→ TASK INSTRUCTIONS: List each line of the data that holds the word "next".
*** Begin section ***
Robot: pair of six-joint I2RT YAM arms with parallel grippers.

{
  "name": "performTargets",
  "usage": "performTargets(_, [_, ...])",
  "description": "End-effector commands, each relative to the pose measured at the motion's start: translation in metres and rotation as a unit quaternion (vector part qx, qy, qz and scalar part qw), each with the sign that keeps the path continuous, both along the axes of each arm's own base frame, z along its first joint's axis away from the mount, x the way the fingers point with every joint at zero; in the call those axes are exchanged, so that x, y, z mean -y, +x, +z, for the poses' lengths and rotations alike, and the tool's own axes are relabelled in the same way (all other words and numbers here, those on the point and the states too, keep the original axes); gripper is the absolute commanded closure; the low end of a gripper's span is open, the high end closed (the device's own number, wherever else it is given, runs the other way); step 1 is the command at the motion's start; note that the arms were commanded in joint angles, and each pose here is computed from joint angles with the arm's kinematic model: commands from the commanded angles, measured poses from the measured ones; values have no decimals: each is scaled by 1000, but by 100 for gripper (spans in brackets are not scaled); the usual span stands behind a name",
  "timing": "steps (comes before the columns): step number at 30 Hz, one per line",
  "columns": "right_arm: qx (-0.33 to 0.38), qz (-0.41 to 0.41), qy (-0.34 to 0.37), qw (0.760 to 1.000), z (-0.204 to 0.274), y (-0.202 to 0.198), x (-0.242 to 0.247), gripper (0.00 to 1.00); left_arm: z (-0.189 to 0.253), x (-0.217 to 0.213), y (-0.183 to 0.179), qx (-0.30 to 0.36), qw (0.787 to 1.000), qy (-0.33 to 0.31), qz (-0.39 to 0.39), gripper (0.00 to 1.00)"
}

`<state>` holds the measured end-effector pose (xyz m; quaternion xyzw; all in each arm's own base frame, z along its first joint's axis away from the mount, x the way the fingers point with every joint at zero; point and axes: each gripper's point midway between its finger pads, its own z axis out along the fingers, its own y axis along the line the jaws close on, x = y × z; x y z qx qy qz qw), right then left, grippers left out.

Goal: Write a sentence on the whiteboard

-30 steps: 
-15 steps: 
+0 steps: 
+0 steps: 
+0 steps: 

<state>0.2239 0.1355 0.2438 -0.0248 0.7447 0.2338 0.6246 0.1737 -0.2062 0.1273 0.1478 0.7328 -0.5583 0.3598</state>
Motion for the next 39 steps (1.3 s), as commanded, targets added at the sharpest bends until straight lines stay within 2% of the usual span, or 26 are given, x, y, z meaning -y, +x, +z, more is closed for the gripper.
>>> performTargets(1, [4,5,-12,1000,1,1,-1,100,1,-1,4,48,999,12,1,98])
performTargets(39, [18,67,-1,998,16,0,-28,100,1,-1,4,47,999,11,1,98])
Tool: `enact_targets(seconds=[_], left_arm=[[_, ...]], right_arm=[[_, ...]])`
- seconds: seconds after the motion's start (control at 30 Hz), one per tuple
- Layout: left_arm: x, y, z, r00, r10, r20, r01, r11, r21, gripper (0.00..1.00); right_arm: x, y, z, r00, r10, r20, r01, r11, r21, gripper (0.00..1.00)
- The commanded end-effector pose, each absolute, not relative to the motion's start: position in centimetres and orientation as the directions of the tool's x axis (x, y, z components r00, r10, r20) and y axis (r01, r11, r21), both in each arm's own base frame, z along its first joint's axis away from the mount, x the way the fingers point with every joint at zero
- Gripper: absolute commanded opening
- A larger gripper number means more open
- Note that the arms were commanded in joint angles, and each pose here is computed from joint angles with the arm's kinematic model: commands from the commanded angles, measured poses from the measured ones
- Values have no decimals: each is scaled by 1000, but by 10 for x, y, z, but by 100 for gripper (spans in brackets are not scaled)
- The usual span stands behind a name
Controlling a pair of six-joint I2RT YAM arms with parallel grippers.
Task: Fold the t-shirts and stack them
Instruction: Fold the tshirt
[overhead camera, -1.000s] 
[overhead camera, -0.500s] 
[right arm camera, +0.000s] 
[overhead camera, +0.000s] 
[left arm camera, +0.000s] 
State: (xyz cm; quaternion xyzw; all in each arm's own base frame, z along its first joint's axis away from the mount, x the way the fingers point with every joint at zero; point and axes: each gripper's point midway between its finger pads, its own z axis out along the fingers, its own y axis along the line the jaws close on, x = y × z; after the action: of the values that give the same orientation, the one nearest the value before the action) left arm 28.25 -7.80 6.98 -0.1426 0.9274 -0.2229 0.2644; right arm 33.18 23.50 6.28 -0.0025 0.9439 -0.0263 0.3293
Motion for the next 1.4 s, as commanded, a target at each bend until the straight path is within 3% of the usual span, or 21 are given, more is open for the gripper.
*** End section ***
→ EXPECTED ANSWER:
Motion for the next 39 steps (1.3 s), as commanded, targets added at the sharpest bends until straight lines stay within 2% of the usual span, or 26 are given, x, y, z meaning -y, +x, +z, more is closed for the gripper.
Motion for the next 1.4 s, as commanded, a target at each bend until the straight path is within 3% of the usual span, or 21 are given, more is open for the gripper.

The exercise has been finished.